**WHAT IS REQUIRED:** In the entries that follow, which lines hold the string "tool"? List them.

[Items from a dataset]
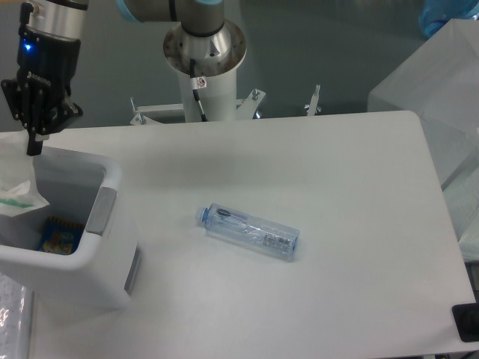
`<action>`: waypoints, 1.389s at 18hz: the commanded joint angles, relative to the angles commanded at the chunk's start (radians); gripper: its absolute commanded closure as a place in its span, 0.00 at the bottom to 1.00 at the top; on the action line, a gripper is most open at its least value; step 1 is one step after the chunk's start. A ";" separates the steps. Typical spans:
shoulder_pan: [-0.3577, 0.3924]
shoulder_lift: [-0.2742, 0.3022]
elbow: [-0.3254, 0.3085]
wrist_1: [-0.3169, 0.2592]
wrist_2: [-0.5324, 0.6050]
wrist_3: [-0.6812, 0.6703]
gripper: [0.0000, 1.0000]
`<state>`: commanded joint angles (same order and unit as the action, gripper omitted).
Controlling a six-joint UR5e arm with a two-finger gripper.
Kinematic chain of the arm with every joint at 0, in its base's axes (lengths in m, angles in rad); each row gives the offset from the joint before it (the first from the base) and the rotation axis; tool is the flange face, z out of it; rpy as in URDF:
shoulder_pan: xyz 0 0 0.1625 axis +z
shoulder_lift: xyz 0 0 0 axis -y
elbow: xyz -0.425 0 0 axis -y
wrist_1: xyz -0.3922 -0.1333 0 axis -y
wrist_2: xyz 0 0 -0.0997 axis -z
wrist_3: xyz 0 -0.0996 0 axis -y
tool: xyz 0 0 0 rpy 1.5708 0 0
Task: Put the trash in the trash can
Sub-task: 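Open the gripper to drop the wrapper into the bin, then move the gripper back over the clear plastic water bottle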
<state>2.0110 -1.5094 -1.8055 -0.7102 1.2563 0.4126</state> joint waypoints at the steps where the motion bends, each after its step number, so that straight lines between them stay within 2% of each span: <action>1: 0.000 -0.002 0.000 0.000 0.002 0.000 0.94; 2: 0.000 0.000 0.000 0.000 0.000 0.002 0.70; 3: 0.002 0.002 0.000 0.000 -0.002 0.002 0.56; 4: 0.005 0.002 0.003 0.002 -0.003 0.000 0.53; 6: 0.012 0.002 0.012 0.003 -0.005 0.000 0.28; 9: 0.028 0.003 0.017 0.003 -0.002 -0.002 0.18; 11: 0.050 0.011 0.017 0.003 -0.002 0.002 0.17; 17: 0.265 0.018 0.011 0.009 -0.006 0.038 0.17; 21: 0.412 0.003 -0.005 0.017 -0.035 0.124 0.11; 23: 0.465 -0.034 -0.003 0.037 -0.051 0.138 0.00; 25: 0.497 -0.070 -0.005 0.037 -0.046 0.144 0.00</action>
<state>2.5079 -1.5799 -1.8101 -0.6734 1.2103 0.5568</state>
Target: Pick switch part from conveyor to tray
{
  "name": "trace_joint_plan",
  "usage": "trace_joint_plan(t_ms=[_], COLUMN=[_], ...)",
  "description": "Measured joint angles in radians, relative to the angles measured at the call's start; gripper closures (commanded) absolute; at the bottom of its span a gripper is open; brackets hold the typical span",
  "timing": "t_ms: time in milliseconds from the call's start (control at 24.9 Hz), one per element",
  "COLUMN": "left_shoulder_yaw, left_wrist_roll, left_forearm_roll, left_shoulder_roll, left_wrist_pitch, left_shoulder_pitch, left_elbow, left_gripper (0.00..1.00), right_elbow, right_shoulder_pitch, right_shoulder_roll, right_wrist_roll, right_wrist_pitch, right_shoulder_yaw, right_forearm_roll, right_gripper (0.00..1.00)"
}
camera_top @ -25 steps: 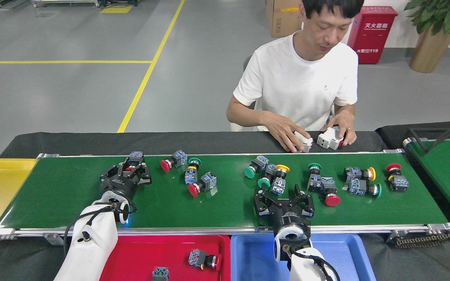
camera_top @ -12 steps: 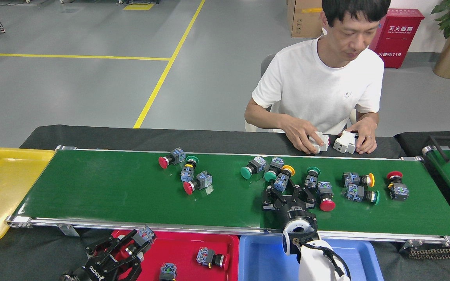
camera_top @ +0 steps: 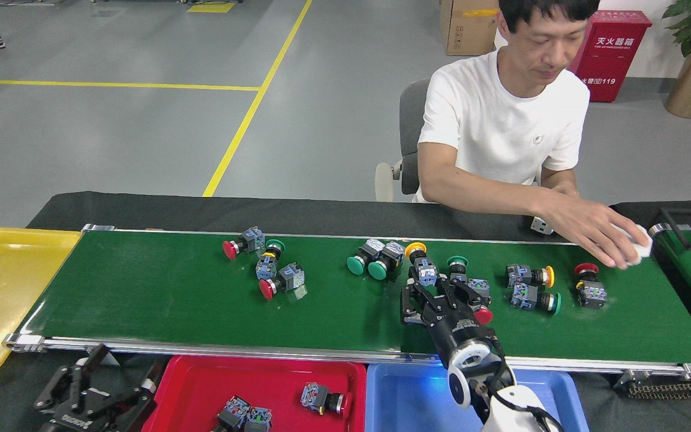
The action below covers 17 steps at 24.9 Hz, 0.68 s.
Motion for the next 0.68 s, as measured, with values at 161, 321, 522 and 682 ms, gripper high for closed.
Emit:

**EXERCISE SOLUTION:**
Kinematic chain of the arm with every joint at 0, in its base's axes (lengths in m, angles in rad); each row gives the offset from the joint before it (the first from the base) and the rotation axis; tool is the flange face, z out of it; rpy as in URDF:
tool: xyz 0 0 0 rpy 1.5708 0 0

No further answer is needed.